**Task prompt:**
For the lines from the one with "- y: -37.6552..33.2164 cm" to the end of the listing below, both ends included, give an exact copy and nothing more. Do not copy pictures.

**Exercise inputs:**
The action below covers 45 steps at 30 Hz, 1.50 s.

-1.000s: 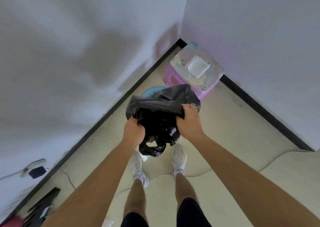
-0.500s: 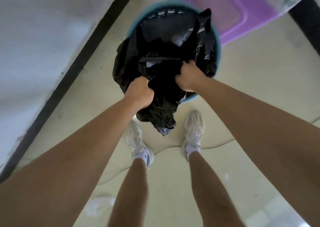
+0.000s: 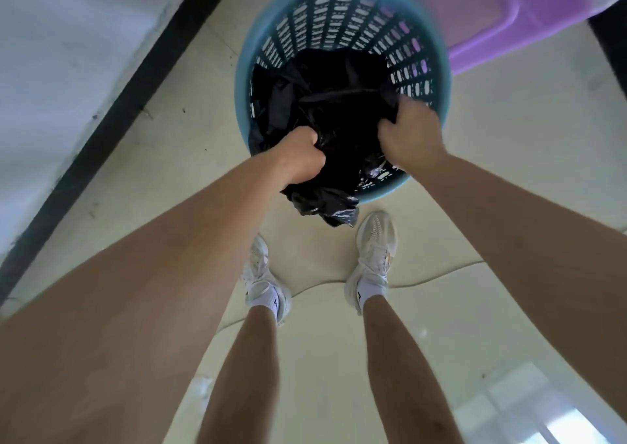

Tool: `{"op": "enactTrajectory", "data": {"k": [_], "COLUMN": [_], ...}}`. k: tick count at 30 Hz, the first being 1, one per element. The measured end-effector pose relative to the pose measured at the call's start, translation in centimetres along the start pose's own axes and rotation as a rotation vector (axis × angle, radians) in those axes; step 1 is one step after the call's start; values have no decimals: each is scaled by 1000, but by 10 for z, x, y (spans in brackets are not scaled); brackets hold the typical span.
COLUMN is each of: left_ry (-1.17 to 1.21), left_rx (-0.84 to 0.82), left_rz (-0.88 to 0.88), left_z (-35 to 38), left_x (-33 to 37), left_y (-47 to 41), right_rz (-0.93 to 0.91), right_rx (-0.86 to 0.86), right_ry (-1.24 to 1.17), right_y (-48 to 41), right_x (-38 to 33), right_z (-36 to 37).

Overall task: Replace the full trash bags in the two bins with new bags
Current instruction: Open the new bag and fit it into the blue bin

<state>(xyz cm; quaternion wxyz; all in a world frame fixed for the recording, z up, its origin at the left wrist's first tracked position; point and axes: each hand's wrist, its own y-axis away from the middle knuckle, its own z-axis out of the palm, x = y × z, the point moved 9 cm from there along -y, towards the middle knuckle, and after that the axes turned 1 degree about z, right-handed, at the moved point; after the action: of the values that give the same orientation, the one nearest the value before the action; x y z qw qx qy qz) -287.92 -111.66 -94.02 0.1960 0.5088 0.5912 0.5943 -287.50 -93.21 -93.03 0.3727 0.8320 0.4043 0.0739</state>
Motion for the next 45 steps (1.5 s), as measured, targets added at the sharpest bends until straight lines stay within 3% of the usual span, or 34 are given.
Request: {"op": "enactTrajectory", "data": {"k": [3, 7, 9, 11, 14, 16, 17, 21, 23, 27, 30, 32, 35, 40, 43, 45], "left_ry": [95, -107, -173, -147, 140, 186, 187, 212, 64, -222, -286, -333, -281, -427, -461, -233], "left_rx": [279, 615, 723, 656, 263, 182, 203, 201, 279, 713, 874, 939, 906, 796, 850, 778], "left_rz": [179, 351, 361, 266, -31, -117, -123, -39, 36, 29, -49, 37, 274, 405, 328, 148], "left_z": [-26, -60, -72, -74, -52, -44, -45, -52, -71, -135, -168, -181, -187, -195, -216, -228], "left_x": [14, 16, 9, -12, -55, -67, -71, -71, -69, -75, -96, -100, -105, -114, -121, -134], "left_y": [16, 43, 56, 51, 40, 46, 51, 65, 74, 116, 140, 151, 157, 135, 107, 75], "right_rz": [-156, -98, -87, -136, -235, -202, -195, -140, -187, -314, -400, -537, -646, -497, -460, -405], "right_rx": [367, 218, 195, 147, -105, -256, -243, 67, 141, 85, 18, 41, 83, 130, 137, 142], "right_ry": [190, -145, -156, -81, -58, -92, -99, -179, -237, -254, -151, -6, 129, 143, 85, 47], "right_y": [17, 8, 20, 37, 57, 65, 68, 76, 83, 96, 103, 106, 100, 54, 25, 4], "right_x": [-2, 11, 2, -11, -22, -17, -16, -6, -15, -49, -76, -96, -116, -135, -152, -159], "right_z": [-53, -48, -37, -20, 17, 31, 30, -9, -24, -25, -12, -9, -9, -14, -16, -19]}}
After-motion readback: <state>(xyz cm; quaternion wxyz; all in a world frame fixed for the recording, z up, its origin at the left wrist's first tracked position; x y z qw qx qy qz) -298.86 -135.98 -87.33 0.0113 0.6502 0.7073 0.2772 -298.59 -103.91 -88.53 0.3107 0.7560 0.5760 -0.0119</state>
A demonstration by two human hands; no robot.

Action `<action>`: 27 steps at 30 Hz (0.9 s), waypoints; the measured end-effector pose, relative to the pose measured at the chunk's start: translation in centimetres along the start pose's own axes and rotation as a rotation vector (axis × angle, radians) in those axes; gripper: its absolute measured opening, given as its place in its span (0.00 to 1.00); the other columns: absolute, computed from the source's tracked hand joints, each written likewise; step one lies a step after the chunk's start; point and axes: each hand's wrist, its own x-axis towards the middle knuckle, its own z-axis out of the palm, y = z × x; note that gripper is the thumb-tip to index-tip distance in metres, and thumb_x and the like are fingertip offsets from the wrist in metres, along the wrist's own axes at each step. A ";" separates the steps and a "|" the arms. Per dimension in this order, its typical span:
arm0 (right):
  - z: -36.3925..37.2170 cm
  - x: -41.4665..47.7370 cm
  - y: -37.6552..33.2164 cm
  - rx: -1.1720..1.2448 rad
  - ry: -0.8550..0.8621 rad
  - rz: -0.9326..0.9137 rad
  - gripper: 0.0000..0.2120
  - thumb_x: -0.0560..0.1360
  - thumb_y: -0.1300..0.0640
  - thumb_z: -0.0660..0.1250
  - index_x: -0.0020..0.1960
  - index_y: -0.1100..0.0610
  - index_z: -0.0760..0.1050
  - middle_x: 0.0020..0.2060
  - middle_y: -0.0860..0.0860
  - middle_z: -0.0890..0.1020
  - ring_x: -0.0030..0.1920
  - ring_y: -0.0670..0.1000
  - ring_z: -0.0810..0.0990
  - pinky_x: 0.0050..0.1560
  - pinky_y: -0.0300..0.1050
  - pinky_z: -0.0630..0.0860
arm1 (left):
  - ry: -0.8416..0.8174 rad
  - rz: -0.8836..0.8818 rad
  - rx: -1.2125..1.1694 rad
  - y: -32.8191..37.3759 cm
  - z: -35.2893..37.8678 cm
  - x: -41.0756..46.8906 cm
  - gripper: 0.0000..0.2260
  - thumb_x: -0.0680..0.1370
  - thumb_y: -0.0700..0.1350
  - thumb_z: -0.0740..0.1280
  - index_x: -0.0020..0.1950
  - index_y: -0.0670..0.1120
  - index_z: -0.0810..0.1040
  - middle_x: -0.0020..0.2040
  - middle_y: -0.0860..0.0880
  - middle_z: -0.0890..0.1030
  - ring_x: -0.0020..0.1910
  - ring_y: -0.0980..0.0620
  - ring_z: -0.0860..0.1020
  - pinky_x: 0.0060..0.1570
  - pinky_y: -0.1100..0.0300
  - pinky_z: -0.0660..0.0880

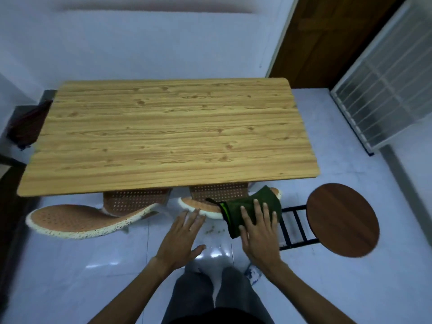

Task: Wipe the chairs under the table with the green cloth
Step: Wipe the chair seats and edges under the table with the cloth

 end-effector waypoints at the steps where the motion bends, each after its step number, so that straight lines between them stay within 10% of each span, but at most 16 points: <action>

**Reply to the exercise:**
  - y: -37.6552..33.2164 cm
  - rx: -1.1720..1.2448 rad
  - ry: -0.8550..0.8621 rad
  - rz: -0.9326..0.9137 rad
  - gripper: 0.0000..0.2120
  - thumb_x: -0.0560..0.1360
  - thumb_y: -0.1300..0.0640
  - thumb_z: -0.0660..0.1250
  - index_x: -0.0020..0.1960
  - index_y: -0.1100..0.0610
  - index_z: -0.0760..0.1050
  - middle_x: 0.0020..0.2060
  - middle_y: -0.0860..0.0860
  - middle_z: -0.0890..0.1020
  - ring_x: -0.0030..0.1920
  - ring_y: -0.0670..0.1000
  - ring_z: -0.0810..0.0990
  - pinky_x: 0.0050..0.1560
  - pinky_y: -0.0300..0.1050
  - pinky_z: -0.0630..0.0860
arm1 (left):
  - ry: -0.8416..0.8174 rad
  - rz: -0.8836..0.8818 rad
  - rx: -1.2125..1.1694 rad
  - y: -32.8191..37.3759 cm
  - z: -35.2893..37.8678 cm
  - x: -41.0756..46.8906 cm
  - gripper: 0.0000..0.2260
  - thumb_x: -0.0680..0.1370
  - thumb_y: -0.0700..0.1350
  - thumb_z: -0.0740..0.1280
  - index_x: -0.0020..0.1950
  - index_y: -0.0670..0.1120
  - index_z: -0.0810..0.1040
  - middle_x: -0.0020..0.2040
  - middle_y: -0.0860..0.0880
  - middle_z: -0.0890..0.1030
  - ring_x: -0.0020..0.1910
  - ring_y: -0.0980..0.0620
  - ring_z: -0.0860..0.1020
  - pinky_x: 0.0060..0.1570
  - pinky_y: -0.1100..0.0300
  - pinky_z: -0.0660..0.0880


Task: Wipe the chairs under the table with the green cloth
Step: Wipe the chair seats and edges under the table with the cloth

 end-effector waypoints at the steps where the motion bends, each after its step number, so that straight lines between them stay within 10% of each span, but at most 16 points: <action>

The exercise has been answered in full.